Try it — Go to the line in the entries below that holds "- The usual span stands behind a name" and repeat exactly from there through the line that holds "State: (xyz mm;", inclusive.

Dataset entries
◆ ◆ ◆ ◆ ◆ ◆ ◆

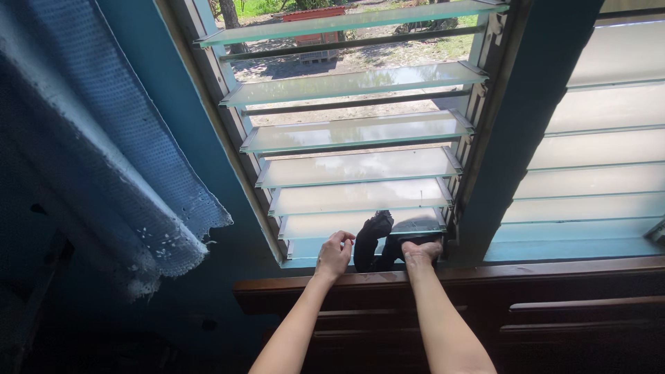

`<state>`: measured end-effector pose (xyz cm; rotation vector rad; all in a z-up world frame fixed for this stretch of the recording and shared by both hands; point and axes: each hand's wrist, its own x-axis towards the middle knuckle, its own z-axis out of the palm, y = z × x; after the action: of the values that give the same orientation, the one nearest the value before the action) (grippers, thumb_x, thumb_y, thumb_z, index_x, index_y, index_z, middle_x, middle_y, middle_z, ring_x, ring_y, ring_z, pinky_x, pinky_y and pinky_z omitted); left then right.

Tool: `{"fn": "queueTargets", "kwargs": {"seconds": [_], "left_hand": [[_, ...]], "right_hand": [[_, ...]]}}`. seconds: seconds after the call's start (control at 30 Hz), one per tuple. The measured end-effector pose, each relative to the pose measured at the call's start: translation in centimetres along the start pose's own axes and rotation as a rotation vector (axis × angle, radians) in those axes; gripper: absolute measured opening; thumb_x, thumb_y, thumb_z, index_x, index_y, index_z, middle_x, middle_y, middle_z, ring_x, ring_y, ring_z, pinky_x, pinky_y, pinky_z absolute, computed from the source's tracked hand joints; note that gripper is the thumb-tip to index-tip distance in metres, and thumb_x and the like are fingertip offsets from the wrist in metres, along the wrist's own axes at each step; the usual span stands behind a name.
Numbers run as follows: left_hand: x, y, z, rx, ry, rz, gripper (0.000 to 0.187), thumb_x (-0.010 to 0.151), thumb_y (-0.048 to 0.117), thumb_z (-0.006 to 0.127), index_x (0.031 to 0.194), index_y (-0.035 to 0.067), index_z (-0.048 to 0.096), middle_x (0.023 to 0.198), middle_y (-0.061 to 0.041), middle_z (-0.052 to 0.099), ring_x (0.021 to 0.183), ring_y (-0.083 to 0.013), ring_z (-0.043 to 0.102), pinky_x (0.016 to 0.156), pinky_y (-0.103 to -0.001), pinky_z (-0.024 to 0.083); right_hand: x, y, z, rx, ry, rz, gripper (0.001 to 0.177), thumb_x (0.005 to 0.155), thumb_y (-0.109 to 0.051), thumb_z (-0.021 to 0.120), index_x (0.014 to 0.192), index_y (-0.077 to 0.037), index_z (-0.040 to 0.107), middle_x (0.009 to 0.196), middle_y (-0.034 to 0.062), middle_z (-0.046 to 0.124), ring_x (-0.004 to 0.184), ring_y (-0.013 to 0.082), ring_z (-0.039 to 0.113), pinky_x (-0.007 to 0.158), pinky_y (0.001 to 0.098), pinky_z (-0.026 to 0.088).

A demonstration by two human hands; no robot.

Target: The person wipes the horizontal glass slats of a window with a dark cloth, moving systematically from lower to upper sections. After cleaning, the person places the cloth into a red bucket on the floor.

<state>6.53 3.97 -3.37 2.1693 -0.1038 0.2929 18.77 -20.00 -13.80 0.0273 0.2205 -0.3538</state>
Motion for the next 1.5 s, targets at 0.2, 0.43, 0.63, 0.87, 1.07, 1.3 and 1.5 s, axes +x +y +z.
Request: {"fn": "queueTargets", "kwargs": {"seconds": [0.2, 0.43, 0.63, 0.87, 1.07, 1.3, 1.5], "left_hand": [[0.5, -4.0, -3.2, -0.091, -0.009, -0.047, 0.025, 0.101, 0.018, 0.048, 0.112, 0.008, 0.069, 0.102, -0.007, 0.074, 0.080, -0.0163, 0.073, 0.078, -0.032, 0.060], [1.2, -8.7, -6.6, -0.233, 0.070, -0.022, 0.027, 0.105, 0.018, 0.044, 0.113, 0.006, 0.067, 0.094, -0.006, 0.073, 0.075, -0.0140, 0.070, 0.071, -0.030, 0.060], [0.3, -11.6, -9.0, -0.319, 0.161, 0.006, 0.024, 0.105, 0.015, 0.046, 0.113, 0.004, 0.066, 0.092, -0.006, 0.071, 0.070, -0.0130, 0.069, 0.066, -0.028, 0.059], [-1.5, -13.3, -12.8, -0.301, 0.296, 0.010, 0.023, 0.104, 0.012, 0.048, 0.111, 0.004, 0.069, 0.087, -0.005, 0.070, 0.067, -0.0123, 0.066, 0.061, -0.028, 0.058], [-1.5, -12.3, -14.0, -0.137, 0.387, 0.155, 0.022, 0.099, 0.006, 0.052, 0.115, 0.003, 0.067, 0.096, -0.008, 0.070, 0.080, -0.0155, 0.068, 0.064, -0.029, 0.055], [-0.6, -7.0, -15.3, 0.267, 0.457, 0.273, 0.046, 0.090, 0.004, 0.058, 0.136, 0.001, 0.057, 0.130, -0.019, 0.060, 0.101, -0.0367, 0.068, 0.077, -0.043, 0.058], [0.0, -4.1, -16.7, 0.362, 0.356, 0.181, 0.042, 0.092, 0.004, 0.052, 0.133, 0.009, 0.060, 0.133, -0.012, 0.061, 0.094, -0.0373, 0.072, 0.081, -0.046, 0.061]], "right_hand": [[0.7, 2.0, -0.4, 0.032, -0.037, 0.169, 0.043, 0.100, -0.039, 0.050, 0.124, -0.011, 0.071, 0.124, 0.0077, 0.072, 0.116, 0.0276, 0.068, 0.101, 0.0453, 0.056], [0.8, 11.4, -3.0, 0.021, -0.210, 0.291, 0.052, 0.103, -0.046, 0.043, 0.127, -0.008, 0.070, 0.122, 0.0124, 0.071, 0.110, 0.0310, 0.068, 0.098, 0.0457, 0.057], [-4.4, 22.1, -4.1, 0.034, -0.194, 0.431, 0.056, 0.103, -0.054, 0.045, 0.125, -0.009, 0.070, 0.119, 0.0122, 0.072, 0.106, 0.0323, 0.068, 0.094, 0.0470, 0.057], [-11.0, 29.8, -3.5, -0.234, -0.045, 0.666, 0.052, 0.101, -0.042, 0.035, 0.120, -0.007, 0.068, 0.114, 0.0142, 0.072, 0.104, 0.0359, 0.067, 0.092, 0.0539, 0.056], [-16.0, 25.8, -0.1, -0.474, 0.186, 0.475, 0.046, 0.101, -0.041, 0.038, 0.113, -0.008, 0.067, 0.109, 0.0097, 0.072, 0.099, 0.0284, 0.069, 0.089, 0.0472, 0.057], [-24.6, 17.6, 9.4, -0.636, -0.487, 0.093, 0.024, 0.104, -0.027, 0.061, 0.110, -0.005, 0.067, 0.099, 0.0114, 0.070, 0.082, 0.0226, 0.068, 0.076, 0.0392, 0.056], [-24.3, 16.2, 16.9, -1.829, -1.273, -0.501, 0.030, 0.095, -0.027, 0.066, 0.113, -0.003, 0.070, 0.096, 0.0203, 0.076, 0.085, 0.0327, 0.074, 0.079, 0.0427, 0.058]]}}
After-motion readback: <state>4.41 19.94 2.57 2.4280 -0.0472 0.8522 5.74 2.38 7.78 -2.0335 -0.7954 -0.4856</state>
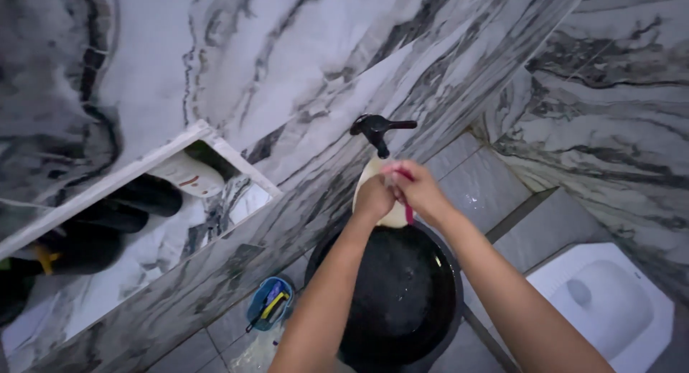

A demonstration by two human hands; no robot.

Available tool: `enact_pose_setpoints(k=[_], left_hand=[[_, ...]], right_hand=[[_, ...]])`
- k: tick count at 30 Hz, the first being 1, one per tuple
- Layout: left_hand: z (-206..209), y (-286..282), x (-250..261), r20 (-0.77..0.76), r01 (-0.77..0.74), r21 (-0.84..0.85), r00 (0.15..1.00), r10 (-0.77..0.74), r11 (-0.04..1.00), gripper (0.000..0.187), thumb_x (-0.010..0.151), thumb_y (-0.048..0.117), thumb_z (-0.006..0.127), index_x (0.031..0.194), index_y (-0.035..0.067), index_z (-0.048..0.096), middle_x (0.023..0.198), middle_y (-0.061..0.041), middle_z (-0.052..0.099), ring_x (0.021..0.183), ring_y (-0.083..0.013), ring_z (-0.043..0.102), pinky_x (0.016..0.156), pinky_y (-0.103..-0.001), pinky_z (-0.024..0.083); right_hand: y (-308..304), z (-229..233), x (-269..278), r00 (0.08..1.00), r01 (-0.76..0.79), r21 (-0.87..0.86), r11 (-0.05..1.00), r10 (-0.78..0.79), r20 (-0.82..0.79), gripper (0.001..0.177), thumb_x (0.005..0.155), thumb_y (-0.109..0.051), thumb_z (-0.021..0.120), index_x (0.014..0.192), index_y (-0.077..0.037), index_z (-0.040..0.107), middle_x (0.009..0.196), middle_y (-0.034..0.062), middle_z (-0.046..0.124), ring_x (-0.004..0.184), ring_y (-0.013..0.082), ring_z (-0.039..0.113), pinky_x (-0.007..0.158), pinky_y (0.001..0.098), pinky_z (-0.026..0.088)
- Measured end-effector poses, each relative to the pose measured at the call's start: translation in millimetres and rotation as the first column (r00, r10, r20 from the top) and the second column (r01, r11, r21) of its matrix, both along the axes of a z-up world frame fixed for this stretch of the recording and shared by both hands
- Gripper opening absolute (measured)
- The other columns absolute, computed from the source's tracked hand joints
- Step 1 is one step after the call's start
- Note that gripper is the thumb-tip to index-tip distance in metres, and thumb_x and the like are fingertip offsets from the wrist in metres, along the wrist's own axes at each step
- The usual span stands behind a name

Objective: The recorder is cleaning a plastic water bailer (gayung) with a sponge and detergent in a bathroom setting.

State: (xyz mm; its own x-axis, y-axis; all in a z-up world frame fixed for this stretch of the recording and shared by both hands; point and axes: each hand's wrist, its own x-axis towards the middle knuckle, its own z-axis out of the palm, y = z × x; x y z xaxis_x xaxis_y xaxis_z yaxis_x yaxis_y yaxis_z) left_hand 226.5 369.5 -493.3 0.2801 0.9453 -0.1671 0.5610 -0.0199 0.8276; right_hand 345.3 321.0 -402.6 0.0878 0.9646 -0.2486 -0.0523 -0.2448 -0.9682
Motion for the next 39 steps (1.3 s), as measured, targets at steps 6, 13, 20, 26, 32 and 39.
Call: enact_pose_setpoints(k=[6, 13, 20, 26, 32, 39], left_hand=[[16.6, 24.4, 27.3, -0.150, 0.165, 0.139, 0.978, -0.144, 0.977, 0.037, 0.079, 0.029, 0.077, 0.108, 0.005, 0.072, 0.104, -0.023, 0.073, 0.101, -0.0393, 0.069, 0.089, -0.048, 0.054], [25.3, 45.1, 27.8, -0.054, 0.038, 0.158, 0.998, -0.030, 0.987, 0.044, 0.081, 0.025, 0.080, 0.118, 0.004, 0.068, 0.112, -0.027, 0.068, 0.105, -0.0418, 0.066, 0.091, -0.048, 0.052], [93.5, -16.0, -7.6, -0.124, 0.175, 0.233, 0.981, -0.149, 0.957, 0.026, 0.084, 0.016, 0.074, 0.107, 0.003, 0.075, 0.104, -0.024, 0.072, 0.104, -0.0407, 0.067, 0.093, -0.049, 0.052], [111.1, -43.9, -22.4, -0.049, 0.207, 0.452, 0.977, -0.207, 0.868, 0.030, 0.078, -0.003, 0.066, 0.107, 0.002, 0.074, 0.097, -0.022, 0.070, 0.098, -0.0431, 0.066, 0.087, -0.051, 0.051], [109.1, -46.1, -24.7, 0.130, -0.007, 0.542, 0.989, -0.076, 0.840, 0.030, 0.080, -0.004, 0.067, 0.109, 0.000, 0.072, 0.098, -0.023, 0.069, 0.096, -0.0451, 0.066, 0.087, -0.050, 0.051], [44.4, -50.1, -72.1, 0.388, -0.360, 0.021, 0.863, 0.324, 0.933, 0.023, 0.086, 0.009, 0.075, 0.107, 0.001, 0.078, 0.091, -0.018, 0.074, 0.080, -0.0295, 0.070, 0.074, -0.039, 0.054]], right_hand=[[-28.1, 13.8, 32.6, 0.984, 0.161, -0.026, 0.987, -0.163, -0.078, 0.020, 0.104, -0.008, 0.050, 0.113, -0.004, 0.067, 0.088, 0.0034, 0.064, 0.074, 0.0131, 0.063, 0.071, 0.0281, 0.056], [-53.6, 10.3, 43.1, 0.952, 0.284, -0.067, 0.957, -0.289, -0.096, 0.020, 0.106, -0.008, 0.048, 0.116, -0.002, 0.064, 0.088, 0.0076, 0.064, 0.069, 0.0167, 0.061, 0.063, 0.0314, 0.051], [-55.4, 9.8, 33.6, 0.905, 0.394, -0.147, 0.907, -0.411, -0.109, 0.017, 0.102, -0.008, 0.051, 0.116, -0.005, 0.060, 0.090, 0.0106, 0.071, 0.062, 0.0177, 0.064, 0.057, 0.0311, 0.052], [-54.2, -11.0, 28.9, 0.868, 0.485, -0.125, 0.866, -0.493, -0.048, 0.016, 0.102, -0.012, 0.060, 0.114, -0.005, 0.068, 0.081, 0.0054, 0.065, 0.055, 0.0140, 0.057, 0.047, 0.0290, 0.044], [-60.0, -4.9, 11.2, 0.892, 0.425, -0.161, 0.891, -0.442, -0.095, 0.015, 0.103, -0.014, 0.058, 0.113, -0.007, 0.067, 0.075, 0.0042, 0.061, 0.051, 0.0127, 0.052, 0.042, 0.0279, 0.036], [-73.0, 36.8, -25.8, 0.907, 0.385, -0.199, 0.901, -0.409, -0.098, 0.012, 0.097, -0.015, 0.056, 0.105, -0.008, 0.052, 0.071, 0.0100, 0.059, 0.045, 0.0153, 0.046, 0.038, 0.0297, 0.031]])
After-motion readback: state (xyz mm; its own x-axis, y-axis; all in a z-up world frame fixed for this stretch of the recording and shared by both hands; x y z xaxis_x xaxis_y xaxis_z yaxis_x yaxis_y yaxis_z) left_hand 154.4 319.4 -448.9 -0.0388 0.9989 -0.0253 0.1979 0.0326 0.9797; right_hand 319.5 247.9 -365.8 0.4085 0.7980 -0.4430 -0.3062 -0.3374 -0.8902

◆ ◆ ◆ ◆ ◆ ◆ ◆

Written answer —
- The usual span stands behind a name

Objective: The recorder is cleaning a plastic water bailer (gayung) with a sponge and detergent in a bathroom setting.

State: (xyz mm; its own x-axis, y-axis; all in a z-up world frame fixed for this stretch of the recording and shared by both hands; point and axes: each hand's wrist, its own x-axis towards the middle knuckle, its own z-axis out of the palm, y = z × x; x y z xaxis_x xaxis_y xaxis_z yaxis_x yaxis_y yaxis_z) left_hand 226.5 369.5 -493.3 0.2801 0.9453 -0.1671 0.5610 -0.0199 0.8276; right_hand 345.3 321.0 -402.6 0.0878 0.9646 -0.2486 -0.0523 -0.2448 -0.9682

The exercise requires nothing else.